### WHAT IS NEEDED
Retype every line from the start of the entries below down to the line with "Find the black left", both ends included; skip the pictures.

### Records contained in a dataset
*** Begin section ***
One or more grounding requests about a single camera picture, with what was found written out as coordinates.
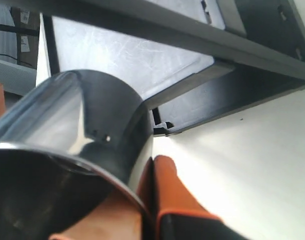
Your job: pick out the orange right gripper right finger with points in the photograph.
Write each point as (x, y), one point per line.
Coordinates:
(179, 216)

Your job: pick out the stainless steel mug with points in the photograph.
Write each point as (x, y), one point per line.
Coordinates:
(65, 146)

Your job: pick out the black metal shelf rack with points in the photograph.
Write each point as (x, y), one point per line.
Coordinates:
(163, 66)

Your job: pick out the cardboard boxes with labels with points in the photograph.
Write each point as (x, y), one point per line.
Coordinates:
(27, 45)

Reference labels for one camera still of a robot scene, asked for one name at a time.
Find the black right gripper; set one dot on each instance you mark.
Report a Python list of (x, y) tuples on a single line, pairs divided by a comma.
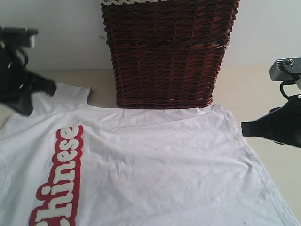
[(282, 125)]

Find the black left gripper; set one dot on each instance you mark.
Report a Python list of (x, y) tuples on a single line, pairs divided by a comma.
[(17, 83)]

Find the white t-shirt red print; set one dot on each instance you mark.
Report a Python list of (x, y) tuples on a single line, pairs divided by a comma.
[(72, 164)]

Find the dark red wicker basket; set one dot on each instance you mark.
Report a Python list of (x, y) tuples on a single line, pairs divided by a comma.
[(168, 54)]

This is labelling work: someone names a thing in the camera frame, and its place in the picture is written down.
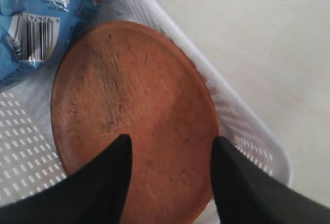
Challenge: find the white perforated plastic basket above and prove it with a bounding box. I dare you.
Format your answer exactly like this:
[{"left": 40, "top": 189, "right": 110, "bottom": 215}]
[{"left": 0, "top": 0, "right": 293, "bottom": 224}]

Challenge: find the brown round wooden plate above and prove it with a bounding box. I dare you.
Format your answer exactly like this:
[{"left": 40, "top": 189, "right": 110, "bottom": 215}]
[{"left": 51, "top": 21, "right": 221, "bottom": 223}]

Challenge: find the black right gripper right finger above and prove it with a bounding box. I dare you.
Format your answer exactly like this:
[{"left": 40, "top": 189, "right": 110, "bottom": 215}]
[{"left": 210, "top": 136, "right": 329, "bottom": 223}]

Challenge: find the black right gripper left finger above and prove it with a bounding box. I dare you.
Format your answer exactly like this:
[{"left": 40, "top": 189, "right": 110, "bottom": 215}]
[{"left": 1, "top": 134, "right": 133, "bottom": 223}]

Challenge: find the blue snack packet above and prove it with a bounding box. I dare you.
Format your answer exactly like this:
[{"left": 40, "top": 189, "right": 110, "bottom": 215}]
[{"left": 1, "top": 0, "right": 102, "bottom": 91}]

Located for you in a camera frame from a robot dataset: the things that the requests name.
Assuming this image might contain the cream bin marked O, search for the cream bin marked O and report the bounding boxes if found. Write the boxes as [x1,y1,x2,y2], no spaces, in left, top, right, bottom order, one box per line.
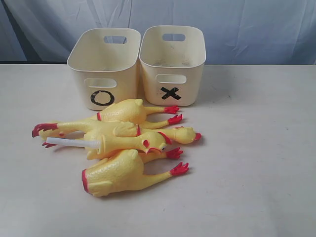
[67,28,141,111]

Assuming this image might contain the rubber chicken bins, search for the rubber chicken bins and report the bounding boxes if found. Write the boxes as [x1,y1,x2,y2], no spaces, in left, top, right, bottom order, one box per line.
[32,99,182,139]

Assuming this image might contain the white backdrop cloth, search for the white backdrop cloth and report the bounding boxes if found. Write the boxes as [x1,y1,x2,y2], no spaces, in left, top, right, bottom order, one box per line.
[0,0,316,64]

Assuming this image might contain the whole rubber chicken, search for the whole rubber chicken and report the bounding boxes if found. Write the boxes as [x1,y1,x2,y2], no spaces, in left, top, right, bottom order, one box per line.
[40,121,201,159]

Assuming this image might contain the cream bin marked X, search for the cream bin marked X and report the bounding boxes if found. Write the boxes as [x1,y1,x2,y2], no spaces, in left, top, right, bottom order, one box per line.
[139,25,206,106]

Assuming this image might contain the headless rubber chicken body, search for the headless rubber chicken body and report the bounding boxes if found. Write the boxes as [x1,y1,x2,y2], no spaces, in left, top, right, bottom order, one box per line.
[81,148,189,197]

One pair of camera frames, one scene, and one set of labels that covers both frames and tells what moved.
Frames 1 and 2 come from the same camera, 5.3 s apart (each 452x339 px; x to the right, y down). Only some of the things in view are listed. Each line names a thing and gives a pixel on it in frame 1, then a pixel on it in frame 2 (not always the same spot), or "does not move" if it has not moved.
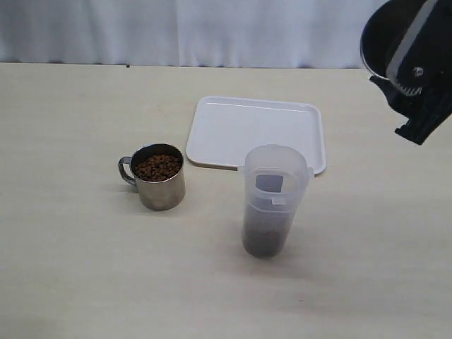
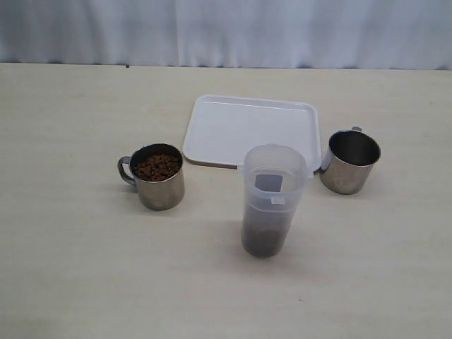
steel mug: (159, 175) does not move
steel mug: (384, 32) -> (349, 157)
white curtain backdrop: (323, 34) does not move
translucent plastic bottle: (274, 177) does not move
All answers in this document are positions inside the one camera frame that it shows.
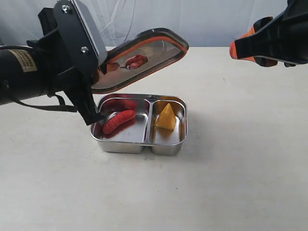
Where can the red toy sausage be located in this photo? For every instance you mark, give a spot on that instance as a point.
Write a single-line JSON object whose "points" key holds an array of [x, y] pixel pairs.
{"points": [[118, 120]]}

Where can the yellow toy cheese wedge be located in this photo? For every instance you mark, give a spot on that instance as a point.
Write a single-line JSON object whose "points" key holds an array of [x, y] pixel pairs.
{"points": [[166, 119]]}

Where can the dark lid with orange seal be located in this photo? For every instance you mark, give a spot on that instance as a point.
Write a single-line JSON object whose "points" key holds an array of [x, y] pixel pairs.
{"points": [[137, 58]]}

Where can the stainless steel lunch box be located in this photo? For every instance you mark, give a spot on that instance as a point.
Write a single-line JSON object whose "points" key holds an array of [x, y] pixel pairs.
{"points": [[140, 132]]}

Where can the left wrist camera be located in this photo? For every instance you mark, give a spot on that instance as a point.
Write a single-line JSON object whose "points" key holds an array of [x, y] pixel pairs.
{"points": [[77, 31]]}

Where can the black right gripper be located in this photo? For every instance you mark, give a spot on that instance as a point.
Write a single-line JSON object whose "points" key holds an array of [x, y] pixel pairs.
{"points": [[281, 39]]}

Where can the blue-grey backdrop cloth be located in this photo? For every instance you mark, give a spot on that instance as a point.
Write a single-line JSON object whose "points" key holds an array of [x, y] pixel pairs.
{"points": [[202, 23]]}

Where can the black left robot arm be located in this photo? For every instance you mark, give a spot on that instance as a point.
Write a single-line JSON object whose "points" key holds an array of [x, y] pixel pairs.
{"points": [[19, 68]]}

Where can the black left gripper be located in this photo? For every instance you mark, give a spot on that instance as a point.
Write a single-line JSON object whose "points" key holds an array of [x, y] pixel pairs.
{"points": [[69, 64]]}

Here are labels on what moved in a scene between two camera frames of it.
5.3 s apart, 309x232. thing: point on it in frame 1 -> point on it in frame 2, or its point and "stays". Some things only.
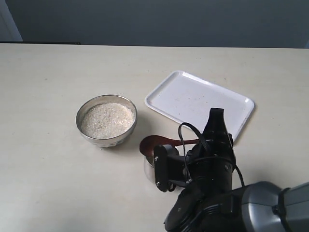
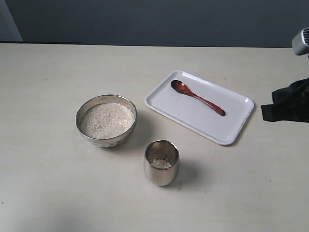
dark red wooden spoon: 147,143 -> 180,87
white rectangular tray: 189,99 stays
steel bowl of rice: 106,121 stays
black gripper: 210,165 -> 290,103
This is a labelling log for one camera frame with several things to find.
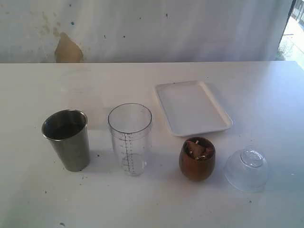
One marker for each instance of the brown food pieces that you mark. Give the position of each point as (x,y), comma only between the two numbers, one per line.
(196,151)

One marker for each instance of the brown wooden cup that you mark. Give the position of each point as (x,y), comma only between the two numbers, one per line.
(197,170)

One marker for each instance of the stainless steel cup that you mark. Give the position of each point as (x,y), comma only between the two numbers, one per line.
(66,131)

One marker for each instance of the clear plastic shaker cup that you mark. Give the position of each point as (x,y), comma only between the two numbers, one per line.
(130,125)

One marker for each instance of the white rectangular tray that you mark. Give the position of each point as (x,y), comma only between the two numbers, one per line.
(190,108)

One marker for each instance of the clear plastic dome lid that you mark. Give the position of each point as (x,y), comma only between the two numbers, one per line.
(247,170)

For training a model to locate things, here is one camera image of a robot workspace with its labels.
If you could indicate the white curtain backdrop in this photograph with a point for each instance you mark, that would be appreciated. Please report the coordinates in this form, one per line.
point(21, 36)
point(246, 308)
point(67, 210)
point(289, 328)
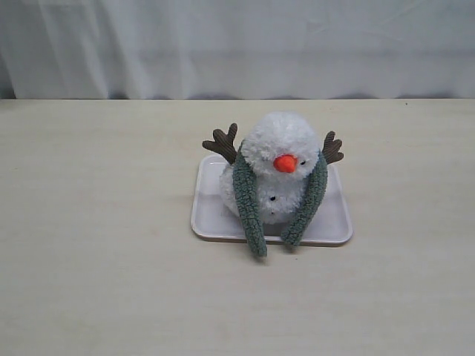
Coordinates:
point(237, 49)

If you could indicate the green knitted scarf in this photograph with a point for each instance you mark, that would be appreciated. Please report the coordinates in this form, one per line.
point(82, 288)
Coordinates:
point(270, 182)

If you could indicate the white plush snowman toy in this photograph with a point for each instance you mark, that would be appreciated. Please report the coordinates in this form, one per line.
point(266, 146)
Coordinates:
point(279, 126)

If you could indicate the white rectangular plastic tray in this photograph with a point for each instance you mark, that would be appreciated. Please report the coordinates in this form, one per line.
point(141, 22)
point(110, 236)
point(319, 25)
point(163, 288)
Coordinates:
point(212, 221)

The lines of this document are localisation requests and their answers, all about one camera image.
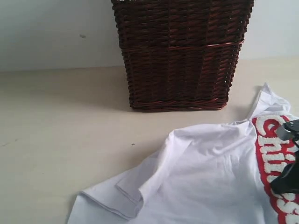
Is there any dark brown wicker basket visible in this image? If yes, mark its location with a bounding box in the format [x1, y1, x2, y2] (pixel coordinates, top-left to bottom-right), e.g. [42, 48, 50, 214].
[112, 0, 254, 112]

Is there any white t-shirt red lettering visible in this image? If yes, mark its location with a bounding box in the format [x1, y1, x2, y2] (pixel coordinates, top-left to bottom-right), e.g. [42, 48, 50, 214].
[68, 84, 299, 224]

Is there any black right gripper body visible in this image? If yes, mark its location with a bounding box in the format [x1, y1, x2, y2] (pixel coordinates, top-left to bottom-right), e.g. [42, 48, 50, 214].
[271, 162, 299, 194]

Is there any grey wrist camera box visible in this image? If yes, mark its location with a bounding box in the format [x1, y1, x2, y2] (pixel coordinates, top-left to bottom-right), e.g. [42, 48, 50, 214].
[276, 119, 299, 141]

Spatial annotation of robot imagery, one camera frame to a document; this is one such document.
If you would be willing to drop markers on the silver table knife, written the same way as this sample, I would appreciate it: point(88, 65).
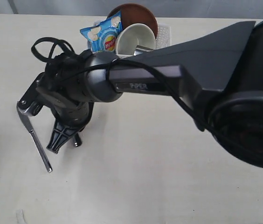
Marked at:
point(29, 127)

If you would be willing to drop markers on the tape piece on table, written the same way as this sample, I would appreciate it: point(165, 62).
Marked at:
point(20, 217)

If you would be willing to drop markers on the white perforated plastic basket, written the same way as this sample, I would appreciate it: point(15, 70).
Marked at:
point(163, 38)

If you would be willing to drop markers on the grey ceramic bowl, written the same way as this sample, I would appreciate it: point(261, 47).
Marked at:
point(132, 36)

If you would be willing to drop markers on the metal cup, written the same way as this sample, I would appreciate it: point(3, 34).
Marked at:
point(141, 49)

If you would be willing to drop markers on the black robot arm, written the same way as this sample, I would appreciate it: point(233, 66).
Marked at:
point(216, 79)

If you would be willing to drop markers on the silver fork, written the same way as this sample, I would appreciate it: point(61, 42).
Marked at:
point(77, 141)

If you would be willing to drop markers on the brown round plate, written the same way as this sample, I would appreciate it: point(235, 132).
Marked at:
point(132, 13)

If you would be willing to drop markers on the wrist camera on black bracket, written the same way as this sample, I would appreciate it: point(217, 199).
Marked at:
point(30, 103)

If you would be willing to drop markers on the blue chips bag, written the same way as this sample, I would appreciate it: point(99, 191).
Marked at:
point(103, 36)

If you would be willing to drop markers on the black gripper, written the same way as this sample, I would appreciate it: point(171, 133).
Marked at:
point(60, 89)

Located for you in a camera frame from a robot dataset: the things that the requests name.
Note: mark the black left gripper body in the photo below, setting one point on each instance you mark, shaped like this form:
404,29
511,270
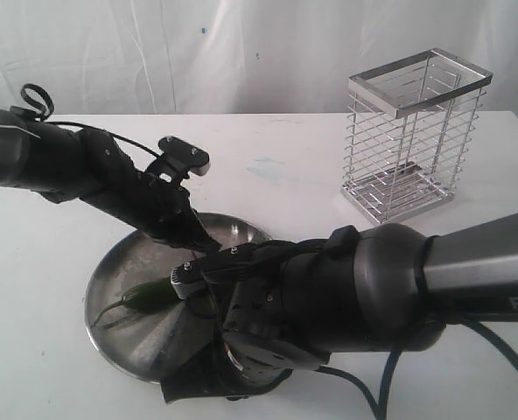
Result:
157,208

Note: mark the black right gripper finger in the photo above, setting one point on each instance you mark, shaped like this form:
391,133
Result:
199,377

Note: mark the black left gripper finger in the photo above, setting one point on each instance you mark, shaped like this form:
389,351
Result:
197,237

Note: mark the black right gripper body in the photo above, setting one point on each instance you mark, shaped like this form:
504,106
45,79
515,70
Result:
268,330

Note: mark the green chili pepper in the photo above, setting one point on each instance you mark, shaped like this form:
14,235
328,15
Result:
145,298

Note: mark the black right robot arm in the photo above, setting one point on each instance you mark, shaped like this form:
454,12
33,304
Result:
394,290

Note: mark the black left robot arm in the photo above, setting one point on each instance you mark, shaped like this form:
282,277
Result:
88,165

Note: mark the round steel plate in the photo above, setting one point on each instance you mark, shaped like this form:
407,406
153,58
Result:
133,315

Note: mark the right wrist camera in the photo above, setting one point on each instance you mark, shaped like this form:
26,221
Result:
224,267

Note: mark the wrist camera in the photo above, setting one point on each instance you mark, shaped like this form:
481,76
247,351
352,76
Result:
184,157
224,267

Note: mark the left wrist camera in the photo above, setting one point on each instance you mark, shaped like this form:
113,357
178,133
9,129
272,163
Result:
184,157

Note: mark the chrome wire utensil holder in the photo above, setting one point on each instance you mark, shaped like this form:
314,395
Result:
409,124

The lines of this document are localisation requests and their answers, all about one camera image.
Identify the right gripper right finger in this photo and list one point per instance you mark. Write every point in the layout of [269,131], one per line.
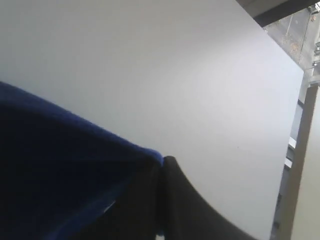
[185,215]

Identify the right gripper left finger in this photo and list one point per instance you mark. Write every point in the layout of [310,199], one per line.
[132,217]

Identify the blue towel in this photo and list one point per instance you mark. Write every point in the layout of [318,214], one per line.
[59,173]

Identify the black window frame post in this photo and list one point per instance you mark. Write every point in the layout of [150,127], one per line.
[282,10]

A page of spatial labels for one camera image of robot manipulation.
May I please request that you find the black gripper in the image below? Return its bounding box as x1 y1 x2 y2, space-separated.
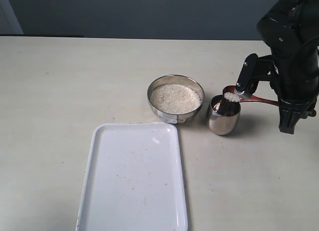
235 46 319 134

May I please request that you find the brown wooden spoon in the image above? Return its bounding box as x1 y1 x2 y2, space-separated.
223 85 279 106

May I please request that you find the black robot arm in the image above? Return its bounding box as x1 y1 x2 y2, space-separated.
235 0 319 134

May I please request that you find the small steel cup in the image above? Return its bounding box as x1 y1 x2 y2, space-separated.
205 95 241 136

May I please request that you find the steel bowl of rice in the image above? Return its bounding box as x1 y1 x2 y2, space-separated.
147 75 205 124

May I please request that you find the white plastic tray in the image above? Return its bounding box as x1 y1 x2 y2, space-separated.
75 122 188 231

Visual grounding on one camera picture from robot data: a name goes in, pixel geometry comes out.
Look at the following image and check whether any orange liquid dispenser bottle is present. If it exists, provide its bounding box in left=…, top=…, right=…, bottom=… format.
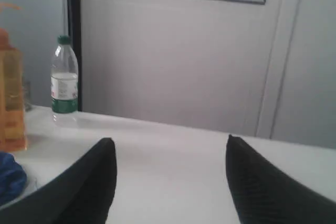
*** End section ***
### YOUR RESPONSE
One or more grounding requests about a single camera picture, with what was found written out as coordinates.
Your job: pick out the orange right gripper right finger with points in the photograph.
Write each point as (x, y), one point per line.
Coordinates:
(179, 216)

Your job: pick out the stainless steel mug with points in the photograph.
Write each point as (x, y), one point per line.
Coordinates:
(65, 146)

Your job: pick out the black metal shelf rack with points in the photograph.
Write each point as (x, y), one point per line.
Coordinates:
(163, 66)

Your job: pick out the cardboard boxes with labels with points in the photograph.
Write each point as (x, y), one point per line.
Coordinates:
(27, 45)

Reference labels for one camera still of a robot scene, asked for one name at a time.
Find the black right gripper; set one dot on each instance you mark.
Report a Python list of (x, y) tuples on a single line, pairs divided by a comma.
[(282, 125)]

Find the black left gripper; set one dot on each instance you mark.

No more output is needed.